From the records below, copy each line that has the word "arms" in it.

** Opening Input data block **

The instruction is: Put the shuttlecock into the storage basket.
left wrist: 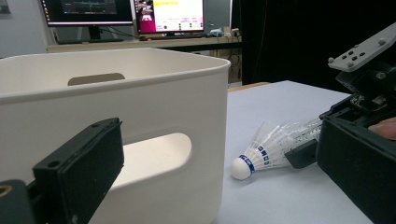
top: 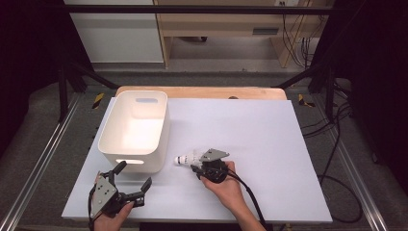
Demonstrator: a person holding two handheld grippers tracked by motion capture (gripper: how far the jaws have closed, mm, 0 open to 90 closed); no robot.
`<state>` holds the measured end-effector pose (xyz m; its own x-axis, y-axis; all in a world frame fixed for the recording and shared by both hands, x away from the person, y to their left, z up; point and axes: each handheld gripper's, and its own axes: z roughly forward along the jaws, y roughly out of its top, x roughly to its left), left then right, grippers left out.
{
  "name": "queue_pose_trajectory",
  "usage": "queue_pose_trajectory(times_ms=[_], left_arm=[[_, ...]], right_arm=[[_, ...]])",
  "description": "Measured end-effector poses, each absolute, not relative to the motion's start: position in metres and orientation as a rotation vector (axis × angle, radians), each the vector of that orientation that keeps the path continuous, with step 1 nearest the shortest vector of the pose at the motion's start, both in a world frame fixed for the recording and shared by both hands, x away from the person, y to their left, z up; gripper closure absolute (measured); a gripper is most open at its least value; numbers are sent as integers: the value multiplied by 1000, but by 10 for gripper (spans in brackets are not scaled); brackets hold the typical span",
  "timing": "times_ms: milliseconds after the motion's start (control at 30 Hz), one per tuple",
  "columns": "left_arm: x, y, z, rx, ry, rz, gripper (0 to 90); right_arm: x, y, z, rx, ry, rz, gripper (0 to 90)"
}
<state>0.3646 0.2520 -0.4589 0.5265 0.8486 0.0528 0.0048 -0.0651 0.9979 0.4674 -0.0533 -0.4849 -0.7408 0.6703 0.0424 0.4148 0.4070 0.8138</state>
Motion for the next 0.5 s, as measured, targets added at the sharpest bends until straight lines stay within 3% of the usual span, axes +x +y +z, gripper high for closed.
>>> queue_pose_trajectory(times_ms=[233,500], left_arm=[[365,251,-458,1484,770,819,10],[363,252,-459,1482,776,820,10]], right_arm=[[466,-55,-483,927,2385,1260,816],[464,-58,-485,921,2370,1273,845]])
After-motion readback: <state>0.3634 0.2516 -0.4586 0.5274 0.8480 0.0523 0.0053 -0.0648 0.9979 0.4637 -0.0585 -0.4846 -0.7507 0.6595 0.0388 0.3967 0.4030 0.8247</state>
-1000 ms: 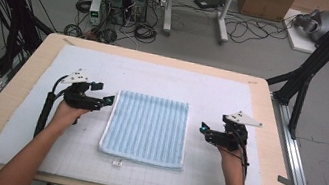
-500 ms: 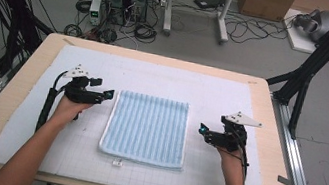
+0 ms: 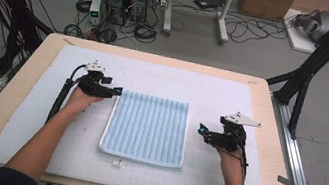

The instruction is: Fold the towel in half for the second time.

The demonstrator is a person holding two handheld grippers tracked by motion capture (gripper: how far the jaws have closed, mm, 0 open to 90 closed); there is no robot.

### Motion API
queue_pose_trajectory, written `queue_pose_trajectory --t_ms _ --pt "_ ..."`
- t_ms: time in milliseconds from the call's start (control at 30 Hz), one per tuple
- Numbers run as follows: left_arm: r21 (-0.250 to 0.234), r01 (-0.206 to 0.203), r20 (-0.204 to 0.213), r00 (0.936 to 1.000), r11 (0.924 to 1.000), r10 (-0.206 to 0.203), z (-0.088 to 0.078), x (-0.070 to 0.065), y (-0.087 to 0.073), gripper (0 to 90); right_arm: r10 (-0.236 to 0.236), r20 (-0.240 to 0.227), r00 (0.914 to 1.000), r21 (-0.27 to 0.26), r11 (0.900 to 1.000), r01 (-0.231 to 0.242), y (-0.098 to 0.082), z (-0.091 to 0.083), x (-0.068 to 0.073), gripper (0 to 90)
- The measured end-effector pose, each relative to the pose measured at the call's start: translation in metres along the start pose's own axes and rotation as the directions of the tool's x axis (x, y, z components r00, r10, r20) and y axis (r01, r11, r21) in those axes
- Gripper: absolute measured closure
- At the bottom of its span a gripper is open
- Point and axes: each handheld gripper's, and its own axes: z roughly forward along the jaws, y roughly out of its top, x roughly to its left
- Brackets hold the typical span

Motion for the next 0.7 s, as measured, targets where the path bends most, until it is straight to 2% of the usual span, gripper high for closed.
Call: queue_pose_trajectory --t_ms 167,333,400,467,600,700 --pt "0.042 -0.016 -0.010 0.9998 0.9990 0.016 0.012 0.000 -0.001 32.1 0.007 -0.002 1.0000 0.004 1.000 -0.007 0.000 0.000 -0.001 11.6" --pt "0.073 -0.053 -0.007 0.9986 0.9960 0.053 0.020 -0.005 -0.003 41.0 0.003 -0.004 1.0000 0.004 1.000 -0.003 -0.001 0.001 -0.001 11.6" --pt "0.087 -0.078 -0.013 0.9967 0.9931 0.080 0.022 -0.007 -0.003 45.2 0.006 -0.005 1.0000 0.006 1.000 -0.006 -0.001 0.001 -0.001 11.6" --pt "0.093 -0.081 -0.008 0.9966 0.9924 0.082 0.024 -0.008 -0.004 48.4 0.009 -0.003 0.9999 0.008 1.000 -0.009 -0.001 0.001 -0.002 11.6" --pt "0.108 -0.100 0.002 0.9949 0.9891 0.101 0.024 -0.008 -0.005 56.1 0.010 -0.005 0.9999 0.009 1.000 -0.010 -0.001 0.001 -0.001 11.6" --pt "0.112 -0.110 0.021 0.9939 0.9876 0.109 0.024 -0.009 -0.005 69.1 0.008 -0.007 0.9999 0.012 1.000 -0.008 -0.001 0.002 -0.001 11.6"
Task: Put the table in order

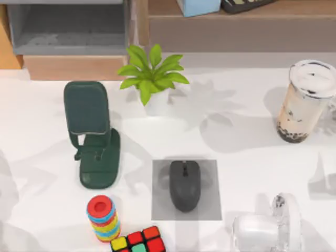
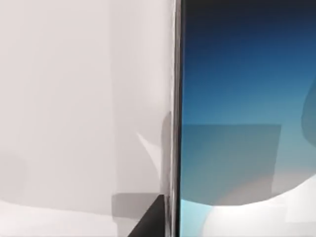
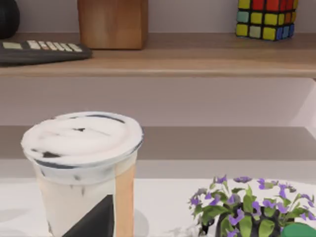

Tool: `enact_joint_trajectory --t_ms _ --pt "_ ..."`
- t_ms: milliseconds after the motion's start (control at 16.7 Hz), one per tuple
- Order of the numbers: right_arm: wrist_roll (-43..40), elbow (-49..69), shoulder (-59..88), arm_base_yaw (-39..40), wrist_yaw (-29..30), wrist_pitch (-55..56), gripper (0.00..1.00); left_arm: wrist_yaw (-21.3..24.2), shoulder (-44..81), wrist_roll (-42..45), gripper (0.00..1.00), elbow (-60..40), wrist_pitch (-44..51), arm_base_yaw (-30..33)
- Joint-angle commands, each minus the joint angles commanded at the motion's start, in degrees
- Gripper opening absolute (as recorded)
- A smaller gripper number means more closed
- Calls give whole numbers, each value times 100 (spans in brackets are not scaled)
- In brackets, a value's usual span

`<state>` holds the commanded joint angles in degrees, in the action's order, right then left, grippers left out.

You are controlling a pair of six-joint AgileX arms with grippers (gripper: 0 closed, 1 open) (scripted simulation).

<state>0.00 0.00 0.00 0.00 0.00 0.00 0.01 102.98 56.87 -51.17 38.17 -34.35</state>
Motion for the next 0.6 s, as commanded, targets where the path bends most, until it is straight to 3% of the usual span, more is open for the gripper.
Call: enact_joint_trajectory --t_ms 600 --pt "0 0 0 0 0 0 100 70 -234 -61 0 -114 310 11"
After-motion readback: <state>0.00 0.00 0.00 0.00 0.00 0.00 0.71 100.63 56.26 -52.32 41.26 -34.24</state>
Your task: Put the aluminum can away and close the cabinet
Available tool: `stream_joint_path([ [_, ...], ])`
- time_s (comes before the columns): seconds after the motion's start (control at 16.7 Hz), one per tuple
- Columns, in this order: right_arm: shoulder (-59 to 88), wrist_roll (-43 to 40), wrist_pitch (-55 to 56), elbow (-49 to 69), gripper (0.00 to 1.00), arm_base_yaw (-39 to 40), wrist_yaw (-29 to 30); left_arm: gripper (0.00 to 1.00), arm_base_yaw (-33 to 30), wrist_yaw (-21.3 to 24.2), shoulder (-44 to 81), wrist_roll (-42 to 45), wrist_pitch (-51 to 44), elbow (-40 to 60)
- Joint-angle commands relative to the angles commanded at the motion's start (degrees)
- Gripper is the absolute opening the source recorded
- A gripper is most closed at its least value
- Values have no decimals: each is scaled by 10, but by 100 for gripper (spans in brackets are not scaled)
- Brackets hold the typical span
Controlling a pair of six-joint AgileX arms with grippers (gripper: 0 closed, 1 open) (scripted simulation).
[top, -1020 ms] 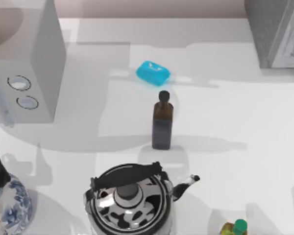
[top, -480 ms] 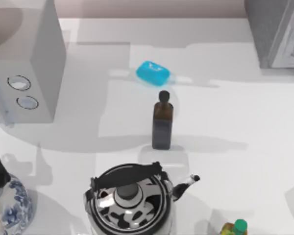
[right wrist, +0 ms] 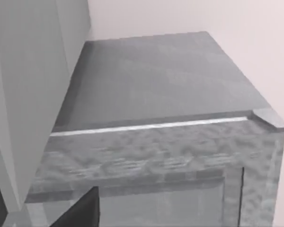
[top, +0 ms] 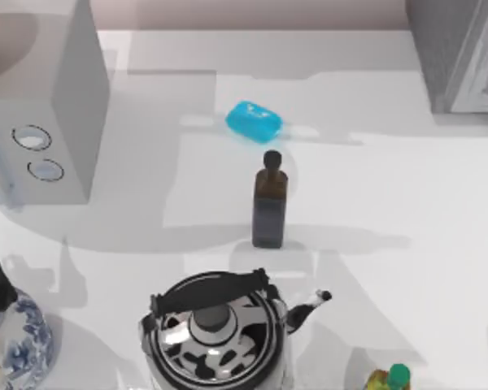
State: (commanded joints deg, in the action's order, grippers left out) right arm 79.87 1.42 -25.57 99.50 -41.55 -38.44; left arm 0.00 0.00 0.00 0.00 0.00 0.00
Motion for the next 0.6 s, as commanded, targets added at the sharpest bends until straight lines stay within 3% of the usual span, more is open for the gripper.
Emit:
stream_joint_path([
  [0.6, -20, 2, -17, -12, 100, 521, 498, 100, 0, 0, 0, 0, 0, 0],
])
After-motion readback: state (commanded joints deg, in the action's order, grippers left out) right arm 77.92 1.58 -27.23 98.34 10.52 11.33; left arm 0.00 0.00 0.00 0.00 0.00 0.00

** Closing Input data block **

§ **Response to this exercise**
You are controlling a pair of six-joint AgileX arms with grippers (gripper: 0 closed, 1 open) (scripted simulation).
Controlling a pair of six-joint AgileX arms with grippers (gripper: 0 closed, 1 open) (scripted simulation).

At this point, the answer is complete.